CULTURE FONGICIDE,
à quand un safe space pour le vivant ?

«Reconnaître et éliminer les moisissures dans la maison »
« Moisissures au mur : comment s’en débarrasser »
« Huit astuces pour éliminer les traces de moisissures »

Sont autant de résultats qu'internet vous proposera si jamais vous deviez rechercher des informations sur les moisissures. J'ai pour habitude, parce que je suis née à l'aube du 21ème siècle et parce que j'ai – du plus loin que je me souvienne – toujours disposé de cet accès à l'information en ligne, d'aborder sujet par une requête dans un navigateur. Après m'être sûrement confrontée à quelques refus du moteur d’obtempérer à d'obscures recherches (pour m'envoyer le plus souvent vers l'orthographe exacte des dites recherches) c'est assez singulièrement que je constate que le terme « moisissure » est indissociable de la perspective de sa destruction.
Internet c'est un miroir qui regarde penser l'humanité, une démonstration de la vision hégémonique de l'Homme sur le vivant. Cependant, il semblerait que ces derniers temps, les cartes aient été rebattues. Peut-être est-ce le moment de s’engouffrer dans la brèche, de donner de l'espace et de la reconnaissance à ces organismes largement marginalisés.
Alors même que nous ne savons encore rien des moisissures, nous voici déjà confrontés à deux problèmes. En apparence, il est extrêmement difficile de faire des recherches objectives quand quelques deux millions de résultats vous poussent à exterminer vos sujets de recherche sans ménagement. Ensuite, les comportements destructeurs de l'Homme envers les moisissure - et le vivant en général - sont complètement normalisés, voir même encouragés, par la société. Cela évoque l'existence d'une réelle culture de l’aseptisation et du fongicide.
Pour accéder à ces informations, il va falloir mener des études sur le terrain avec les moisissures. Cependant, il m'est vite apparue que je ne pouvais les traiter comme des bêtes de laboratoire. Les moisissures sont des organismes fragiles nécessitant un milieu et des conditions particulières pour se développer sereinement. J'ai donc débuté mes recherches par l'observation des moisissures à l'état sauvage, et non pas par leur culture. Il cohabite dans ma cave une foule de remarquable spécimens. Certaines colonies étaient déjà établies bien avant mon emménagement, sur les plâtres et les boiseries. Sur une porte posée à l'horizontale, j'ai assisté à la naissance d'un monde entier. Comme nous, les moisissures respirent, mangent et se reproduisent. Peut-être pensent-elles même ? Ou du moins possèdent-elles une conscience collective, une forme d'intelligence fongique inhérente à leur survie ?

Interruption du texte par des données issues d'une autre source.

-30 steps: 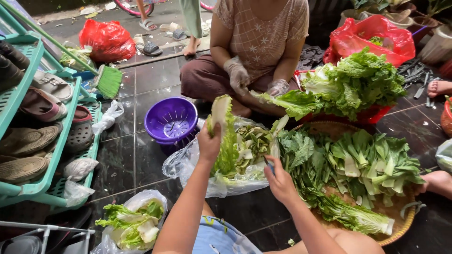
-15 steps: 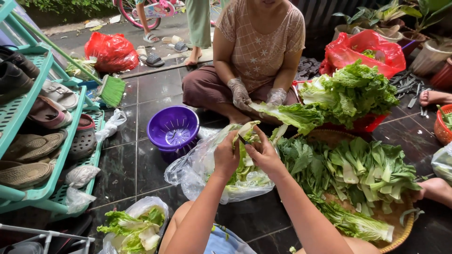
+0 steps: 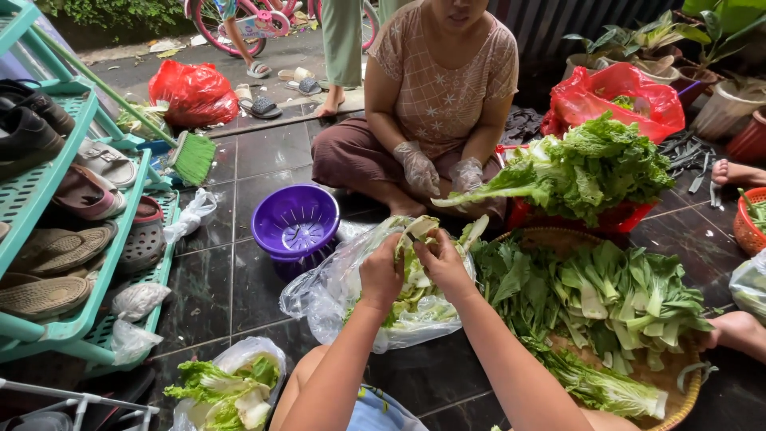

De fil en aiguille, ces aventures autour des mycètes m'ont ensuite menée à la rencontre de Maïtu, un petit laboratoire à Anderlecht où de jeunes designers cherchent à utiliser les champignons comme matériaux de remplacement contre l'industrie polluante du textile.
En parallèle, je prenais énormément de plaisir à mettre en place des procédés alternatifs de développement de films en super 8 avec le laboratoire de l'erg. C'est ainsi que la forme de mon projet final m'est apparue comme ce que je désirais véritablement créer. Une forme qui se situerait au détour du safe-space, de la matière et de l'expérience tantôt picturale ou plastique, tantôt relationnelle.
Ce site internet va tenter de reprendre chronologiquement l’enchaînement des événements. C'est ainsi que je désire le présenter. Jour après jour, élément par élément, pour extraire du souvenir les détails anodins dont sont construite les évidences.